Pair float idea to send jobs offshore

They plan to put 600 global software engineers on a cruise ship just out of U.S. reach but close enough to bid on contracts.

By Hiawatha Bray The Boston Globe

Don't start with the pirate gags - eye patches, pieces of eight, Johnny Depp with a cutlass. David Cook and Roger Green have heard them all.

Still, it is hard to resist the analogy. Here we are, with thousands of American software engineers clamoring for more work, and these two guys have a plan to carry even more jobs offshore. Not to India this time, or to China. Just ... offshore. They figure 3 miles out in the Pacific should be far enough.

Roger Green is a software entrepreneur. David Cook was once a supertanker skipper who spent 15 years hauling crude oil through the world's sea lanes.

Now the two men have announced a remarkable venture called SeaCode, a company that plans to hire 600 superb software designers from every corner of the world and house them in a luxury cruise ship just out of reach of U.S. immigration law - but close enough to bid on multimillion-dollar U.S. software contracts.

It sounds goofy, but Cook and Green say that since news of their plan got out last week, their website has nearly been hammered flat by engineers around the world who are eager to sign on. Of course, the SeaCode concept isn't nearly as popular with Americans worried about the loss of jobs to foreign competitors.

"All it would do is be a further contribution to eroding the job opportunities for skilled American workers," griped Jack Martin, special-projects director for the Federation for American Immigration Reform.

Why send work to a ship at sea, when you can easily send it to Bangalore or Beijing? Because many companies are disappointed with their forays into overseas outsourcing.

"It seems perfect until you actually go and do it," said Green, who did his share during an 18-month stint with an Atlanta company that ran overseas help-desk services. "There are some major problems with managing something that is halfway around the world. You end up sending key executives on three-week trips to Third World countries."

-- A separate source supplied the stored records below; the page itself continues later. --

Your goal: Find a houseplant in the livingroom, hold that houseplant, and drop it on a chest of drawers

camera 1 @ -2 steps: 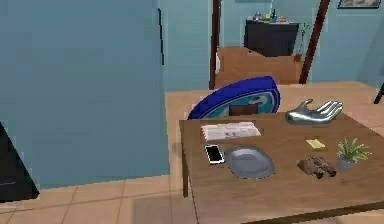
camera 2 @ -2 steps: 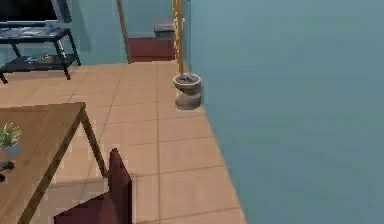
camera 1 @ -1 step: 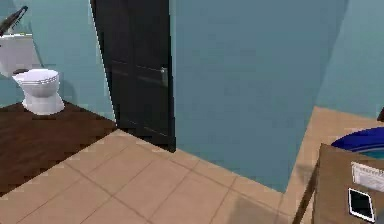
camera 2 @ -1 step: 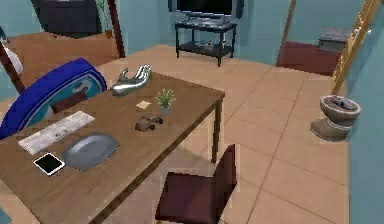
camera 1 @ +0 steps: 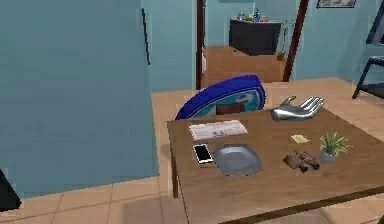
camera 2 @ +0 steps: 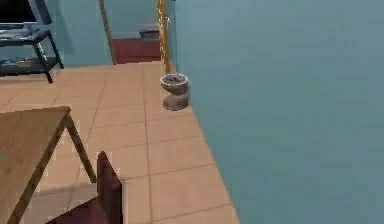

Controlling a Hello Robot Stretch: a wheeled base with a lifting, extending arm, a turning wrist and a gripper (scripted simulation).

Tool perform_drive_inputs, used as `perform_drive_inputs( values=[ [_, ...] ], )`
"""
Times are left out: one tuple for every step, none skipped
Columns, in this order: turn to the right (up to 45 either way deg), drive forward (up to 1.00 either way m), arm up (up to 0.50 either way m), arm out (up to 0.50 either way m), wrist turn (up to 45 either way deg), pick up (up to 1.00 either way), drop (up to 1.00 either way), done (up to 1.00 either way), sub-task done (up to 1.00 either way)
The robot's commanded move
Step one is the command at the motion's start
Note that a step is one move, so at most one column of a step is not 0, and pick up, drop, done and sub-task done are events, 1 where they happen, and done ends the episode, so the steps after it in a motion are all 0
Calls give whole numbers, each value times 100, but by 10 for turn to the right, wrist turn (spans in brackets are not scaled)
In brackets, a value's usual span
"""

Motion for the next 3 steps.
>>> perform_drive_inputs(
  values=[
    [450, 0, 0, 0, 0, 0, 0, 0, 0],
    [420, 0, 0, 0, 0, 0, 0, 0, 0],
    [0, 50, 0, 0, 0, 0, 0, 0, 0]
  ],
)
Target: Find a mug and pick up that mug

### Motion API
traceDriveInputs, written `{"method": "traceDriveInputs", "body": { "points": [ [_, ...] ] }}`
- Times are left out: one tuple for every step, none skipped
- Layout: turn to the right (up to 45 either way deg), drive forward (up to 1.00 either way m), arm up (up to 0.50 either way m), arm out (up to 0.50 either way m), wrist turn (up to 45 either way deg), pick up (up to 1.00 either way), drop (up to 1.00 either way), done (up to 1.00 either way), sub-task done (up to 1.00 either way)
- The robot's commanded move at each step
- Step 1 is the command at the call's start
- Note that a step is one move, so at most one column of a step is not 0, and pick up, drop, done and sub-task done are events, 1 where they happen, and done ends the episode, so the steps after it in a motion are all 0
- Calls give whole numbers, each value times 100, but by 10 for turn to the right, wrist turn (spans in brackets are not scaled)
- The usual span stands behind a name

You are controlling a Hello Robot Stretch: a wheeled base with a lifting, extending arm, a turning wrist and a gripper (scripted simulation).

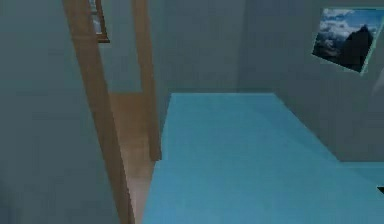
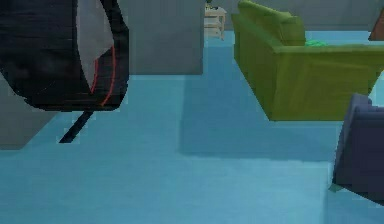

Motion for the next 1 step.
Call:
{"method": "traceDriveInputs", "body": {
  "points": [
    [0, 95, 0, 0, 0, 0, 0, 0, 0]
  ]
}}
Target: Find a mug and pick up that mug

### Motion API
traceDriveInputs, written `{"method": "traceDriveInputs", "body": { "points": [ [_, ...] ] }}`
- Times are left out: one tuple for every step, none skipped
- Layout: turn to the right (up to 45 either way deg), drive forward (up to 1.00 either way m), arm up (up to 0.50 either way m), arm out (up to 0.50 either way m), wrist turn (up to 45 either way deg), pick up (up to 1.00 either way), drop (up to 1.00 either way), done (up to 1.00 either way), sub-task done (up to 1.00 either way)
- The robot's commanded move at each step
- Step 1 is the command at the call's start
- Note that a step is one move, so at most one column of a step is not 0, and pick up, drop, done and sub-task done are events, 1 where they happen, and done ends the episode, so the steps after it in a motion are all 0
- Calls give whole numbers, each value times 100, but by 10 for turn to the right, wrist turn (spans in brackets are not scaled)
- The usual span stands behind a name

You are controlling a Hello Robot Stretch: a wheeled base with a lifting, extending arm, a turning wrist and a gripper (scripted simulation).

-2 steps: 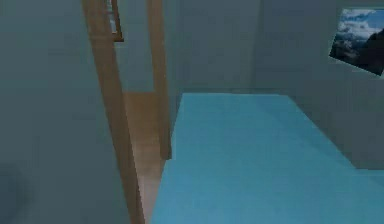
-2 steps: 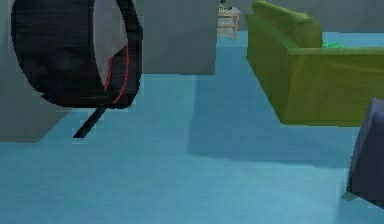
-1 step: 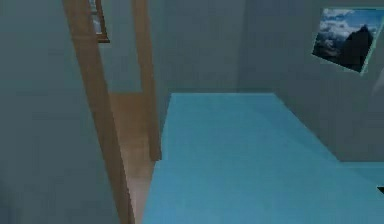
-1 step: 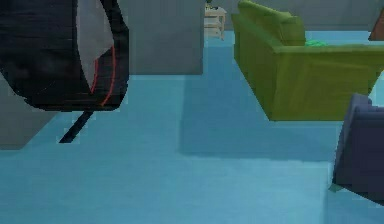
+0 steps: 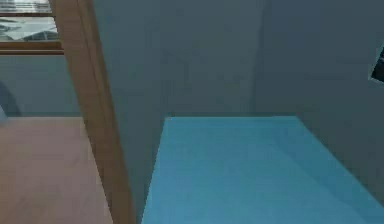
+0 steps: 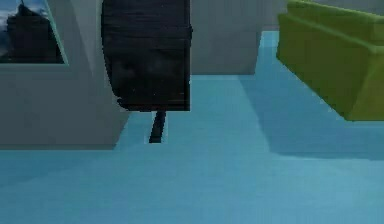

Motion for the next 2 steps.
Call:
{"method": "traceDriveInputs", "body": {
  "points": [
    [-390, 0, 0, 0, 0, 0, 0, 0, 0],
    [0, 30, 0, 0, 0, 0, 0, 0, 0]
  ]
}}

There are language difficulties, squabbles over timetables and specifications. The result, in many cases, is lower quality and higher cost.

Many of these problems fade away when your engineers are a few minutes away from the beach by water taxi.

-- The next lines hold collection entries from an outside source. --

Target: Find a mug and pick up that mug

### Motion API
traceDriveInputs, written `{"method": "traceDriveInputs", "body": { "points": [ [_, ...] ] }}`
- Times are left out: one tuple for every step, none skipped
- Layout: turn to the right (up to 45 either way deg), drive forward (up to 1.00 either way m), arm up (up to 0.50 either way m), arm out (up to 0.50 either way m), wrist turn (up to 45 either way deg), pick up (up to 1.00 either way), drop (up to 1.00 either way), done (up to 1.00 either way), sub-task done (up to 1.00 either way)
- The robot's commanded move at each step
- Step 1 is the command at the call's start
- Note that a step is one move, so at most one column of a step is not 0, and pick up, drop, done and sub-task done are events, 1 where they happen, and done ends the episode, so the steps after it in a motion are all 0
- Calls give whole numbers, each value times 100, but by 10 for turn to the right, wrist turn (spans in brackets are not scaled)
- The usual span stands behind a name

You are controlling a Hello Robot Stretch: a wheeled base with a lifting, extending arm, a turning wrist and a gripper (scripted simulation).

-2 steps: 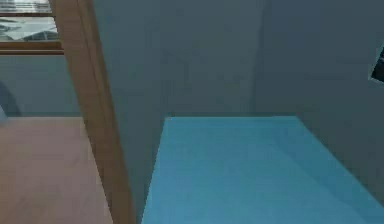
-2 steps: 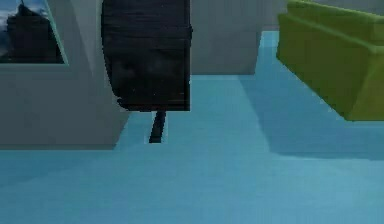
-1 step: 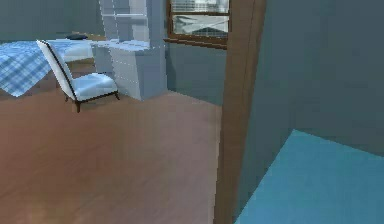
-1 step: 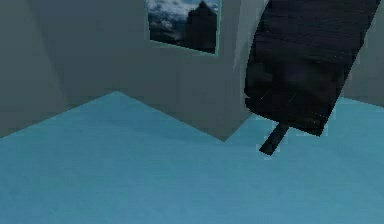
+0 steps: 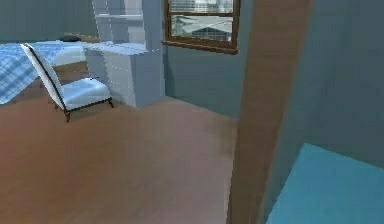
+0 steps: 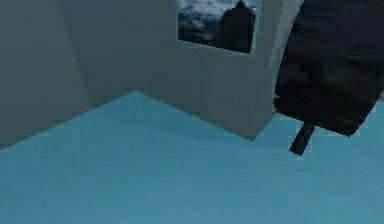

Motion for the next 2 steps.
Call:
{"method": "traceDriveInputs", "body": {
  "points": [
    [-450, 0, 0, 0, 0, 0, 0, 0, 0],
    [-60, 0, 0, 0, 0, 0, 0, 0, 0]
  ]
}}
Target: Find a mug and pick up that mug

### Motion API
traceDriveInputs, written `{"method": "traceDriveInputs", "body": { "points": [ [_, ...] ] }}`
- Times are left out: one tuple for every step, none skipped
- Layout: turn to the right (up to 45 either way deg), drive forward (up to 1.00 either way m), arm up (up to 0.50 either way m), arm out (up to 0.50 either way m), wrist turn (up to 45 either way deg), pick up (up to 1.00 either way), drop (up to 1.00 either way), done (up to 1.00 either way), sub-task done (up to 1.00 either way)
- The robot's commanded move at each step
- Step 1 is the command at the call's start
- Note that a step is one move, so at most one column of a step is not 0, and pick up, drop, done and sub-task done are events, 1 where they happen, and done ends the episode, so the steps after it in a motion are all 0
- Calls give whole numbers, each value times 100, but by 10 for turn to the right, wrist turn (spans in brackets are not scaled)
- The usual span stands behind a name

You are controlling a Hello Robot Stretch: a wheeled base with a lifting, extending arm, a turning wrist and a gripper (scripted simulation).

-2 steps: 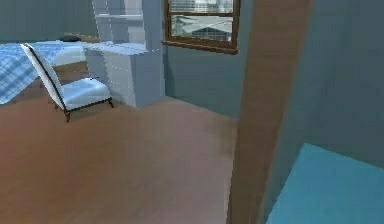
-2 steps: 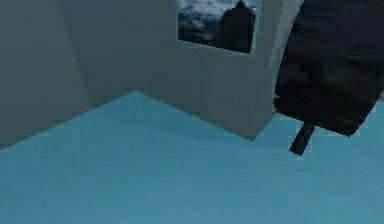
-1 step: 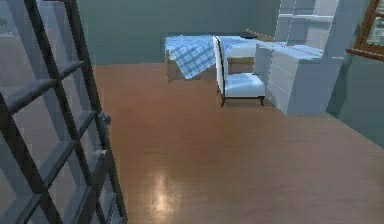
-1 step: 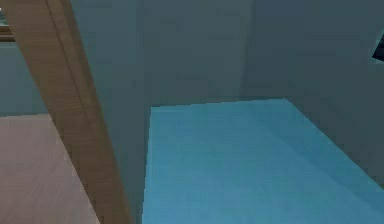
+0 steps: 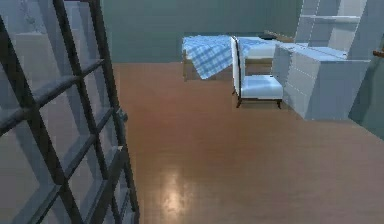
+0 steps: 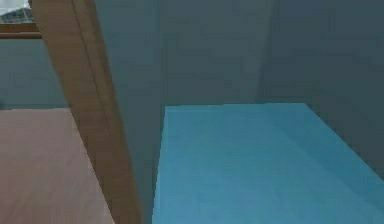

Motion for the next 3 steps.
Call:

Why would any worker choose to live that way? The same reason millions of Americans take ocean cruises every year.

"Do you remember the Love Boat?" Cook asked. "That's the kind of facility we're talking about."

The plan is to purchase a cruise ship and refit it as a lavish floating hotel. There'll be private rooms for 600 software engineers and plenty of creature comforts.

"They are fed, housed, and their laundry is done for free," Cook said.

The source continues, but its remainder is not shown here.